Ahora tengo 30 años. Antes de darme cuenta seré un anciano y me gustaría poder construir una sociedad que valore y proteja a este grupo generacional como su tesoro más preciado, después de los niños. No sé si tendré que vivir en un asilo, pero sueño con verlos convertidos en lugares acogedores y de fácil acceso.

Hace días, mientras viajaba en un A20 rumbo al Cerro, una señora que definiría como una corredora de asilos -si existe esa profesión-, hablaba por su celular en alta voz:

Mire, Roberto, a su mamá le puedo resolver alguno de los asilos de la parte sur, cerca de la casa de su familia. Yo tengo los contactos para mover los papeles de la seguridad social, aunque no le garantizo ese otro que Ud. prefiere.

La voz del teléfono replicó: Desearía que usted hiciera esos trámites lo antes posible, es que tengo que regresar a la Yuma. Por dinero no se preocupe, yo preferiría el que le dije, pero si consigue uno de los buenos, me da igual.

Aquí en Cuba tendemos a cambiarle el nombre a las cosas y al tráfico de influencias lo llamamos “ayuda por la izquierda” o “amiguismo”; pero el que no tiene quien le resuelva, ¿qué hace?, ¿llorar? A un familiar que fungía como inspector de salud le tocó visitar algunos asilos de su municipio.

Casi siempre llegaba en horario de almuerzo, pues además de solucionarle un problema económico, le garantizaba conocer la calidad de la comida que daban a los beneficiarios. En uno de estos lugares, lo sentaron aparte y le sirvieron un buen bistec. Él, oliéndose algo raro, preguntó a la muchacha que lo atendía si los ancianos también habían comido así. La dependiente lo miró algo extrañada y le replicó:

Mire, no exagere, que usted sabe cómo se vive en Cuba. A estos viejos les queda una afeitá, pero nosotros tenemos que seguir luchando.

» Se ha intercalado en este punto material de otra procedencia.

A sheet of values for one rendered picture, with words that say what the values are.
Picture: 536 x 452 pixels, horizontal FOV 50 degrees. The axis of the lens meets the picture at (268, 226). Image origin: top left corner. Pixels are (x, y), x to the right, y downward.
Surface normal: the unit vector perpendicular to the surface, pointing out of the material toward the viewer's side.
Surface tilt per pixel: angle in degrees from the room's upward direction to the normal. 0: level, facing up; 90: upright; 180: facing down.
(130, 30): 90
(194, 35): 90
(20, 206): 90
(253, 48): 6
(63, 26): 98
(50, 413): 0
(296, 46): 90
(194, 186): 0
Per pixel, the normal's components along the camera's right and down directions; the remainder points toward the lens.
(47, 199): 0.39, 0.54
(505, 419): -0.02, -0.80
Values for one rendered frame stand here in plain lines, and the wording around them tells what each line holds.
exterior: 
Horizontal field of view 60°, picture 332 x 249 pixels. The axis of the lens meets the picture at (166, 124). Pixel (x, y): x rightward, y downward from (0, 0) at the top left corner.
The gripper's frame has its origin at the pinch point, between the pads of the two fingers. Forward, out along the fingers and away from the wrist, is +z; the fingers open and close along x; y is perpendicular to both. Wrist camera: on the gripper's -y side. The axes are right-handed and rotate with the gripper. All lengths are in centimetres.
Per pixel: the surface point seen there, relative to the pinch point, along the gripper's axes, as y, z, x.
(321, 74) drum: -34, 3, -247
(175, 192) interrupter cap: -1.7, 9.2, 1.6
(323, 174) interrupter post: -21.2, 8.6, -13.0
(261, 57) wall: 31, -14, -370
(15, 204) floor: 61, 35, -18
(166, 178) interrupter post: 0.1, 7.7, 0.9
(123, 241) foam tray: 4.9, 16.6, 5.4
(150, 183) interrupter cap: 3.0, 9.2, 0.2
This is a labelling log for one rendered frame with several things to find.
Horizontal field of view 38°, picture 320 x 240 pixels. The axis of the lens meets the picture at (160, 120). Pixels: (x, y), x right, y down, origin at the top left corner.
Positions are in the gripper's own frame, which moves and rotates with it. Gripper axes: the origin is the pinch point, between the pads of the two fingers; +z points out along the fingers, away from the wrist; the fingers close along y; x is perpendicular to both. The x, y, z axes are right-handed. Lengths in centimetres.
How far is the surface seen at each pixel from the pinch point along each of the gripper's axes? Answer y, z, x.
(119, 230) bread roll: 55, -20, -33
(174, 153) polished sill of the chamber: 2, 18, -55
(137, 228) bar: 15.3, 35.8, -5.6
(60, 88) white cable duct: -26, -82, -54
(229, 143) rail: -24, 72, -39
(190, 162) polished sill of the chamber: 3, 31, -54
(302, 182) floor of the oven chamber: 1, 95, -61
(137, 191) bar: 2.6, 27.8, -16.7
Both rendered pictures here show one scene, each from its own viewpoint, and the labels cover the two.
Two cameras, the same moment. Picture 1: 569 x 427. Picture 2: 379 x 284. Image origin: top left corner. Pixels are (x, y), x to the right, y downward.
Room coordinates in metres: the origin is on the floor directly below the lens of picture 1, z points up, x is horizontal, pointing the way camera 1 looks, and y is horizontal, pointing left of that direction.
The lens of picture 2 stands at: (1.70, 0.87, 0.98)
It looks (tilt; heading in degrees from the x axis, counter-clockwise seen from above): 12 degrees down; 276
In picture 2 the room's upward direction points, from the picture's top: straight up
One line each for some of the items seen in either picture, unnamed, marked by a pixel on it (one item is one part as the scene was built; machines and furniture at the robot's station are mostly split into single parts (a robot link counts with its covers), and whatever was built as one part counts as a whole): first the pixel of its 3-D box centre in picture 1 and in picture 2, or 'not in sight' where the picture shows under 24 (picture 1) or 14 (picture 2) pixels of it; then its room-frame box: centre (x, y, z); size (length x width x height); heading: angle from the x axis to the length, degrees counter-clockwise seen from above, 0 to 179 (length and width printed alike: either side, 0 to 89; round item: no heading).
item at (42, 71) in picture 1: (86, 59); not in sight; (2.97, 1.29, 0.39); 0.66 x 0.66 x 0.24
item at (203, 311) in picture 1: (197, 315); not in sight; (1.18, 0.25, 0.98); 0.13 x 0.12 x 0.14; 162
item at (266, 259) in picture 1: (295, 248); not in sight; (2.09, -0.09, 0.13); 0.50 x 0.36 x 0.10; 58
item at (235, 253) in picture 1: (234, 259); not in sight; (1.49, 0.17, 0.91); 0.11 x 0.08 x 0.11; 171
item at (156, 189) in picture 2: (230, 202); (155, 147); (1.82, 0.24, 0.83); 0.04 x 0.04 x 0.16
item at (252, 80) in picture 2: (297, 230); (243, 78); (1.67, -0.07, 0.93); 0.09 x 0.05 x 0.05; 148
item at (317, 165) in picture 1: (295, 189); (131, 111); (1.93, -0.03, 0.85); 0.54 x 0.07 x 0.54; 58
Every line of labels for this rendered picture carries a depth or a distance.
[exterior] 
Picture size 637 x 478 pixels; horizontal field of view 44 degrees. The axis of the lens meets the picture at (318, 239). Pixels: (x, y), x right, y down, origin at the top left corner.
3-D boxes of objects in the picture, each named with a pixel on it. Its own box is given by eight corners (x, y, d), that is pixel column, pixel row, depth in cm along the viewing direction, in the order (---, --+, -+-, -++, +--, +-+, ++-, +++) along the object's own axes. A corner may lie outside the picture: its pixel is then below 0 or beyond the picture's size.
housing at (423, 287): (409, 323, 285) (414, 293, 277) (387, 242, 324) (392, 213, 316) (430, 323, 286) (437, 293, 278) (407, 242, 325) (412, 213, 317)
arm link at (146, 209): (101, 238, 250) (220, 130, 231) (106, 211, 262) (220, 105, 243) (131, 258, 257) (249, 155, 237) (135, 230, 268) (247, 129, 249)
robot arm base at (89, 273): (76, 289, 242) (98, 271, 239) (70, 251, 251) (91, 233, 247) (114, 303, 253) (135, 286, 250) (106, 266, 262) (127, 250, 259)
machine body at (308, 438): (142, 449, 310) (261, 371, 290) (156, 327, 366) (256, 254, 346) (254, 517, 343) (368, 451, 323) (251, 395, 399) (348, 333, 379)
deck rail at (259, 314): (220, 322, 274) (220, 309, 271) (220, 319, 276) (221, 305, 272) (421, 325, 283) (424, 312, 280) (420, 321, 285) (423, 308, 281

El inspector, tras un largo proceso institucional, logró sacar a parte de la mafia que laboraba en su interior, aunque, según le aseguraron los propios sancionados, ellos eran miembros de un “sistema” que sería continuado con mayor fuerza por sus sustitutos.

Una vez fuimos un grupo de jóvenes como voluntarios a un asilo. Allí vimos de todo: ancianos limpios que recibían visita continua de su familia y otros con un gran hedor, pues nadie se ocupaba de ellos. Al preguntar a uno por qué andaba siempre triste me contestó:

Lo peor de este lugar es la soledad, es deprimente ver cómo la familia nos deja aquí y se olvida de nosotros, pero qué les voy a pedir, si en la casa me trataban como una carga.

Hoy sería un buen día para pensar en esos abuelos y abuelas que viven en los asilos.